668.811/1–2853: Telegram

No. 320
The Ambassador in Greece (Peurifoy) to the Department of State1

top secret
priority

2284. This morning Turkish Foreign Minister Koprulu invited British, French, and US Ambassadors to call upon him separately. Following summary my conversation with him which was devoted entirely to subject present Greek-Turk-Yugoslav negotiations:

During conversations while in Yugoslavia,2 Tito assumed initiative in proposing tripartite treaty of friendship between Greek-Turk-Yugoslavia. Tito explained such tripartite agreement would be extremely useful in conditioning internal Yugoslav public opinion and would also produce helpful psychological and propaganda effect internationally vis-à-vis Soviets.

Koprulu immediately replied Turkey would be prepared enter into such treaty providing conditions of treaty were in no way in contravention with Turkish obligations under NAT. He informed Tito that although not authorized speak for Greece he assumed Greece would likewise be prepared participate in such treaty under similar conditions. Koprulu informed Tito he hoped such a political arrangement would serve as intermediate step eventual Yugoslav membership in NATO.

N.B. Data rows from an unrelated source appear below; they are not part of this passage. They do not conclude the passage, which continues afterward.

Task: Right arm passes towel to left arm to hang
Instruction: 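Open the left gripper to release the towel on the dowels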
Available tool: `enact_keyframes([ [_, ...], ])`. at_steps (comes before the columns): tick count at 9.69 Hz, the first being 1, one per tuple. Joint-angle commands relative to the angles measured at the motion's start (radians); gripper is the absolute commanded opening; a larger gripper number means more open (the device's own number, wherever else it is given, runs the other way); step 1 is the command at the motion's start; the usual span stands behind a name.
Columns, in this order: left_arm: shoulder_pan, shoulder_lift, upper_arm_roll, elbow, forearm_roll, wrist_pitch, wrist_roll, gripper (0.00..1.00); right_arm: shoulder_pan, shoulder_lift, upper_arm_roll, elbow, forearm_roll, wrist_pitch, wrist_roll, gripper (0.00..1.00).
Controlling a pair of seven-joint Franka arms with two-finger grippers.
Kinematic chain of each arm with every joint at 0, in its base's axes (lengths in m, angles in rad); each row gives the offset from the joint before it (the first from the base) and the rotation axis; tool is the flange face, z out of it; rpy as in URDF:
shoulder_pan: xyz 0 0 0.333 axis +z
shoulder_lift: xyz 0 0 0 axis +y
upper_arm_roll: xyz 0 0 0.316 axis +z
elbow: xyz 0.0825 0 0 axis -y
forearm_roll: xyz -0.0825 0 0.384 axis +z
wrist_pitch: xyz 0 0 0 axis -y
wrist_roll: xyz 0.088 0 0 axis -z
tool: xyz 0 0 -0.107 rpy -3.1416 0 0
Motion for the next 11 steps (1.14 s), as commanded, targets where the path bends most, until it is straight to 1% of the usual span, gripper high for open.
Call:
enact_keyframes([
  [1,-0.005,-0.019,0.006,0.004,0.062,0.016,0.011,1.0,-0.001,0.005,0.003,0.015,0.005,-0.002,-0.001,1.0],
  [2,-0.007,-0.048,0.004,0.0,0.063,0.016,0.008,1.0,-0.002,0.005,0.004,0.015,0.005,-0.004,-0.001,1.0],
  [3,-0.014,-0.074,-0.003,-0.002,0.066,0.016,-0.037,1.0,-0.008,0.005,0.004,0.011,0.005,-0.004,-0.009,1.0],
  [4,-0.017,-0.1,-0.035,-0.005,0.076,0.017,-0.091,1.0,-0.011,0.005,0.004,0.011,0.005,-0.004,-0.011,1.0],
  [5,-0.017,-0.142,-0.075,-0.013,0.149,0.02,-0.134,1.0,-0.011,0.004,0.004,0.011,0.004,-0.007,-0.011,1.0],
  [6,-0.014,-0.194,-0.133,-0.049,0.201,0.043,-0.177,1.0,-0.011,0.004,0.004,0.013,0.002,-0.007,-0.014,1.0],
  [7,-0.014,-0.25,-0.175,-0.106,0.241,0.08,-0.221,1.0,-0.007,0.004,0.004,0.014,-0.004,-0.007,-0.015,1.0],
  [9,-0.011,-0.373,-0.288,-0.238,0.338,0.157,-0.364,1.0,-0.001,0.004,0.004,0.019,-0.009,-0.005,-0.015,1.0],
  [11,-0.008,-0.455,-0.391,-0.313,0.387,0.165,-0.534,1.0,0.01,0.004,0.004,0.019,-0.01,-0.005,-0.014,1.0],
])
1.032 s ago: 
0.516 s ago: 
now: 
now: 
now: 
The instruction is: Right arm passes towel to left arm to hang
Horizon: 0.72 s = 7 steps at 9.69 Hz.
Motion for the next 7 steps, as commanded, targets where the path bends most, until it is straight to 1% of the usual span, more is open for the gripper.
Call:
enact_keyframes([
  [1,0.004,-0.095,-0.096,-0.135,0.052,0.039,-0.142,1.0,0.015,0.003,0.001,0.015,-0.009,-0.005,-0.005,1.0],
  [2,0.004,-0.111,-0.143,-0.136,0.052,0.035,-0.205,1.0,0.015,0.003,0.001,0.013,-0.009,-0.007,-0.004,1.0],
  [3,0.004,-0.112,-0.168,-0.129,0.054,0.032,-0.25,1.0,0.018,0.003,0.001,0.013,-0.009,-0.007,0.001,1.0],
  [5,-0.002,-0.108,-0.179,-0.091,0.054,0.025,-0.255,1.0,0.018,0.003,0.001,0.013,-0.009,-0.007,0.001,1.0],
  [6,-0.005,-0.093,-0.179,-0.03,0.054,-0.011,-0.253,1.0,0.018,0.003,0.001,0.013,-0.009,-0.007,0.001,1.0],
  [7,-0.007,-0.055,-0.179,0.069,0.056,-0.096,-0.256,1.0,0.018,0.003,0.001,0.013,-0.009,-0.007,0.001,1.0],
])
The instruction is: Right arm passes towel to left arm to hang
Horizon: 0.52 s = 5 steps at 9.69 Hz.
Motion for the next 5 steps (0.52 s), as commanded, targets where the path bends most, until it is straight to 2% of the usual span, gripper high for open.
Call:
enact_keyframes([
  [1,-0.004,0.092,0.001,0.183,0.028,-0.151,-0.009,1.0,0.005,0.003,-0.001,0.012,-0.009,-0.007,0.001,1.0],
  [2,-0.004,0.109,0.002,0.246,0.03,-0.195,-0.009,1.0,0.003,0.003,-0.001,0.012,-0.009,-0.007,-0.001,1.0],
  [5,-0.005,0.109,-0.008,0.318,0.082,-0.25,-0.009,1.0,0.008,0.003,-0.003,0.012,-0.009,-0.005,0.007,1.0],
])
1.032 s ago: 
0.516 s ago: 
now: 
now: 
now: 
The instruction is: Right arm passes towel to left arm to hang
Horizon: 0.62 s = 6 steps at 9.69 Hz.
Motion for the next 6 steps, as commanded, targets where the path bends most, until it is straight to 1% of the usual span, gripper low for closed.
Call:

Koprulu suggested to Tito that provision be made for eventual adherence of Italy and indicated he had certain sympathy for De Gasperi’s delicate position internally with regard Trieste prior to elections. After hesitation, Tito replied he thought Italian adherences could be arranged but added that root of Italian-Yugoslavian mistrust stemmed from latent Italian aspirations to territory along Dalmatian Coast. Trieste issue itself was capable of reasonably prompt solution.

Koprulu told me that inasmuch as proposed treaty would be extremely simple document he saw no reason why tripartite working level drafting party could not meet shortly in Athens, to be followed by return visits of Greek and Yugoslavian FonMins to Ankara for purpose of signing, and ultimately another meeting of three FonMins in Belgrade for purpose of depositing ratifications of their respective governments.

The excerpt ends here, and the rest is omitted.